I know too much already and I don’t think it would be good for me or for her, and if you happen to see her here, waiting for me, it wouldn’t be good for you either. ’
‘Okay, okay.’ He sighs and repeats, ‘okay,’ as he stands up. ‘I’ll see you tomorrow.’
‘I’m sorry, Ben. I’m not trying to upset you here…’
‘I know, I know. That’s why I asked you. You have a level of integrity I really respect, Lana, and I knew you would make the right decision.’
When Angela, the last therapist who rented the space, told me she was taking a year off to care for her baby as I had suspected she would, I spoke to three other therapists, all women, before Ben came in.
I worry about why I offered the space to him over any of the women.
We all have the same basic qualifications but Ben spent years practising in the UK so perhaps I thought he would bring a different perspective.
Or perhaps you really liked his smile . I hate having to question myself.
My ability to maintain control over everything is a source of pride.

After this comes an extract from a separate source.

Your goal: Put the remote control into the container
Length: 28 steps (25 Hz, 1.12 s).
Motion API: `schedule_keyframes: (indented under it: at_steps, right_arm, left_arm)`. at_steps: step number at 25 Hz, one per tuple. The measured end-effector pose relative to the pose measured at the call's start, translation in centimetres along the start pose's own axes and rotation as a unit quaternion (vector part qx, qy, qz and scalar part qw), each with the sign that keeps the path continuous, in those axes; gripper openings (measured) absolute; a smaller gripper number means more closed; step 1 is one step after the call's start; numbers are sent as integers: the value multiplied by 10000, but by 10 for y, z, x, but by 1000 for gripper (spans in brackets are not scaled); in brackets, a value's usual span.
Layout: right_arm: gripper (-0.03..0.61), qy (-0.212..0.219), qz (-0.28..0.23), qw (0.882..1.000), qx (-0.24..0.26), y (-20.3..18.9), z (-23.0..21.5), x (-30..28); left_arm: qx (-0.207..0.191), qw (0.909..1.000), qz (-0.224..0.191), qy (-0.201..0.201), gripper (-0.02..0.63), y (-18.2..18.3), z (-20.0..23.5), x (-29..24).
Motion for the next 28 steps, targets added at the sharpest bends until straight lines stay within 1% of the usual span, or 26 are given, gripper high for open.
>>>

Even through my divorce, I remained calm, unruffled, able to communicate logically with my lawyer and negotiate with Oliver, despite what he had done.
‘It’s just that…’ Ben shoves his hands in his pockets, walks around the room looking at the few benign objects I have on display like the wooden bowl filled with dry, lightly scented rose petals and the glass vase filled with multicoloured marbles – objects that add some colour but cannot upset or offend anyone.
‘Just that?’
‘I’m really worried about her.’ I feel like there is more to this than Ben is telling me, some other reason why he doesn’t want to tell this woman to find another therapist, but I don’t really have the time to go into it with him now.
A rumble of thunder makes me turn towards the window and I silently curse the rain, knowing that I am wasting valuable driving time. ‘I understand,’ I tell Ben, ‘but I don’t think it would be the right thing to do.’
He nods his acceptance and smiles. ‘Thanks for listening anyway,’ he says as he leaves and goes back into his office.
I make my way down the back six flights of stairs of our building so I can get some incidental exercise in, and as I climb into my car in the parking garage, I think about the client Ben says he’s attracted to.
I wonder what she looks like. I’m sure she’s really pretty, beautiful even.
Quickly dismissing the thought, I put her out of my mind because I can’t treat her. It would obviously be a very bad idea.